- Active: April 15–June 4, 1919
- Allegiance: Ukrainian Soviet Socialist Republic
- Branch: Red Army
- Part of: Ukrainian Front (April) Southern Front (May)
- Engagements: Soviet–Ukrainian War: Ukraine Offensive; Battle for the Donbass;

Commanders
- Notable commanders: Anatoly Skachko

= 2nd Ukrainian Soviet Army =

The 2nd Ukrainian Soviet Army was a field army of the Red Army during the Russian Civil War, which was formed on April 15, 1919, from the units of the Group of Forces of the Kharkov Direction. It was first part of the Ukrainian Front and from April 27 of the Southern Front. On June 4, 1919, the Army was disbanded and its formations became part of the 14th Army of the Southern Front. The Army headquarters were in Yekaterinoslav.

==History==
The Second Ukrainian Soviet Army fought against the French interventionists, capturing Sevastopol and Crimea from them, and against the White Volunteers in the Donbass. On April 5, the 1st Zadneprovskaya Ukrainian Soviet Division captured the Perekop Isthmus, locking the Whites in the Crimea, but had to stop at advantageous positions, because the order of the higher command to advance did not follow.

In April 1919, the 2nd Ukrainian Soviet Army broke through the fortifications of the Whites on Perekop and captured a significant part of Crimea, taking Sevastopol on April 29. Then, the Army occupied the coast of the Azov Sea from Henichesk to Mariupol. In May, the Army took part in the suppression of the Grigoriev uprising in the area of Yekaterinoslav. After that, the Army conducted defensive battles against Denikin's troops in the areas of Ilovaisk, Svatove and Kupyansk.

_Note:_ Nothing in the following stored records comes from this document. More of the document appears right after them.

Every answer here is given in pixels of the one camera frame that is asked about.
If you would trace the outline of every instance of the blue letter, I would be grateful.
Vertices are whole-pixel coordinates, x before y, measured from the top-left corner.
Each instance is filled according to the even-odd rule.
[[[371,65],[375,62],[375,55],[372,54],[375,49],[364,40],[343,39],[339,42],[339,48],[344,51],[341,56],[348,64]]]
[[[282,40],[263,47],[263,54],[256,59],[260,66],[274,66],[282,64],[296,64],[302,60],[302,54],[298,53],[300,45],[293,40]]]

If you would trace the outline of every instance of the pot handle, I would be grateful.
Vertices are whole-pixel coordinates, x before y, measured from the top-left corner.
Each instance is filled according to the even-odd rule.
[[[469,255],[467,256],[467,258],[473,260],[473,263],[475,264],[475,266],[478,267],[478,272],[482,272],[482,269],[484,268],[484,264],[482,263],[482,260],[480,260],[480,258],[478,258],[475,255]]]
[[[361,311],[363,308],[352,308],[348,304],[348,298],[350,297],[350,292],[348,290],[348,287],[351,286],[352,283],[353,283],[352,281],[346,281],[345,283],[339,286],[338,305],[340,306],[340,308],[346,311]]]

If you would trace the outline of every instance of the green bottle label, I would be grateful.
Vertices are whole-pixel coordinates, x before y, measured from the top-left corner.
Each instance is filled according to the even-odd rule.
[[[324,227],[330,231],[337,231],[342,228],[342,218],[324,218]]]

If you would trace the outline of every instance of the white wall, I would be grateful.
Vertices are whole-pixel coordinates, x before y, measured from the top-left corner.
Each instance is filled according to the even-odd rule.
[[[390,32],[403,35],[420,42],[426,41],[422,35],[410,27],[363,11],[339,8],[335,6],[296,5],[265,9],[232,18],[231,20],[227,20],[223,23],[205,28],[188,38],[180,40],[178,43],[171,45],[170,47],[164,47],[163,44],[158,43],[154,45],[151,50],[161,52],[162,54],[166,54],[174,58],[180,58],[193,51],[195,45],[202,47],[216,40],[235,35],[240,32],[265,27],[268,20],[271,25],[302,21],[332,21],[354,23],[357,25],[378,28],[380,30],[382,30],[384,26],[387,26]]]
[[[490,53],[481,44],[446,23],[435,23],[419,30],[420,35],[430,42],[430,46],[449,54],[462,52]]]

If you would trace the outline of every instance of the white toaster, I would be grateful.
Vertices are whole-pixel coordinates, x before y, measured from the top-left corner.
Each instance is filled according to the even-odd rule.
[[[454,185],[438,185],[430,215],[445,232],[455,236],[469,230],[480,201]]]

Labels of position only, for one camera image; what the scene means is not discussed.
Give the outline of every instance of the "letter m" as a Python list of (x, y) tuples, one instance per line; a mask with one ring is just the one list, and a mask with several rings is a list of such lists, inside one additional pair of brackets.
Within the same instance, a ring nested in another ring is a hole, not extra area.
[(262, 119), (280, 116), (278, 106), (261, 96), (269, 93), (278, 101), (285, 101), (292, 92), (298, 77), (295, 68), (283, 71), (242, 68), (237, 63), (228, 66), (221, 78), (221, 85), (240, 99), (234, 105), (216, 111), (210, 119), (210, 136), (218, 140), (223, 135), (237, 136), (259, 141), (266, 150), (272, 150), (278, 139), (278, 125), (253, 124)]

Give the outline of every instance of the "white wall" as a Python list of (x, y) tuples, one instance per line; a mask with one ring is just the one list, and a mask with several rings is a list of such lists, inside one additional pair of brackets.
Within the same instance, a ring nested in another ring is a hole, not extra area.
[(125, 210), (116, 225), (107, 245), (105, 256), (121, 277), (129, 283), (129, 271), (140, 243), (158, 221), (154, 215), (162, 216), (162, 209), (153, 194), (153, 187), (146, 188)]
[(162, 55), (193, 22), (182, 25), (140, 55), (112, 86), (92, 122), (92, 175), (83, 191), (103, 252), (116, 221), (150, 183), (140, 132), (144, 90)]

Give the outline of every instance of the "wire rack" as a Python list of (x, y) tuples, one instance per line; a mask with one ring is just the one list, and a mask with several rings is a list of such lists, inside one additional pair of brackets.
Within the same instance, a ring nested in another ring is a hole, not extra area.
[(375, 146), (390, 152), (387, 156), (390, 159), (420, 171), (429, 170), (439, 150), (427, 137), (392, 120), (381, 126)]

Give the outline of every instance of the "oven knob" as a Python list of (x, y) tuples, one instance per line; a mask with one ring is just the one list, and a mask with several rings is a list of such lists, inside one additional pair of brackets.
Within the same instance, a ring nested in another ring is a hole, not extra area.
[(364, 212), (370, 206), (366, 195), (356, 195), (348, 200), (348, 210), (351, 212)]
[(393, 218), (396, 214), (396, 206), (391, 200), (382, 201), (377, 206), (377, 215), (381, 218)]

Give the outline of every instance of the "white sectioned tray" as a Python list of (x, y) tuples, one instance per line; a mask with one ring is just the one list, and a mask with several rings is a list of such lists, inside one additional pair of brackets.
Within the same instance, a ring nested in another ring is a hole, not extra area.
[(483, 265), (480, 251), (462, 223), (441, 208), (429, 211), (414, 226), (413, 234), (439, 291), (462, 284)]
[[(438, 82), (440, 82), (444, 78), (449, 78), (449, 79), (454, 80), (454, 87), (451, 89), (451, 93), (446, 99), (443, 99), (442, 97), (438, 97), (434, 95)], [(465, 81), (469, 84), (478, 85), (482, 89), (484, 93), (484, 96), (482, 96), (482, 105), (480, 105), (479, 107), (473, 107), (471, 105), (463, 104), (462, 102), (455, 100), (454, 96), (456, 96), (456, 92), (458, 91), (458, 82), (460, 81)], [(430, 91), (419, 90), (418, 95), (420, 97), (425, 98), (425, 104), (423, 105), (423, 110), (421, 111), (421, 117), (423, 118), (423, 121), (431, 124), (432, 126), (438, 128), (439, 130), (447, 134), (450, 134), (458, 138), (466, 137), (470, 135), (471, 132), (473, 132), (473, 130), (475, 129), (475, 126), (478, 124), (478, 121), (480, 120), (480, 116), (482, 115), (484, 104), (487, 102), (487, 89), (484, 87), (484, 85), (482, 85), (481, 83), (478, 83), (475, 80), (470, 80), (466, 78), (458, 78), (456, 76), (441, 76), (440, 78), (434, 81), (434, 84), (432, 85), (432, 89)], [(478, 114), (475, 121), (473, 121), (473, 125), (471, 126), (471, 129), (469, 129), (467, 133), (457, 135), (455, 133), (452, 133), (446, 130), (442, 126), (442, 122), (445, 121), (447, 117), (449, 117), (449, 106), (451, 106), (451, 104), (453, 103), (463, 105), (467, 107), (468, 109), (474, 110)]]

In June 1919, the 2nd Ukrainian Soviet Army was reorganized into the 14th Army under the command of Kliment Voroshilov, which in 1919–20 fought in battles against Denikin's White Army and Poland.

==Composition==
The 2nd Ukrainian Soviet Army was created from the units of the Group of Forces of the Kharkov Direction (1st Zadneprovsk Ukrainian Soviet Division, 2nd separate brigade, 3rd brigade, Crimean brigade), which were consolidated into 2 regular divisions:
- 3rd Ukrainian Soviet Division (commanded by Pavel Dybenko)
- 7th Ukrainian Soviet Division (commanded by Nestor Makhno)

== Command ==
Commander:
- Anatoly Skachko (April 7 – June 7, 1919).

RVS members:
- V. Ya.Dutsis (April 7 – June 7, 1919),
- A. Tishchenko (April 7 – May 5, 1919),
- Mikola Vishnevetsky (May 5 – June 7, 1919).

Chief of Staff:
- N. A. Kartashov (April 7 – June 7, 1919)

== See also==
- 2nd Army

== Bibliography ==
- "Civil war and military intervention in the USSR" (1983)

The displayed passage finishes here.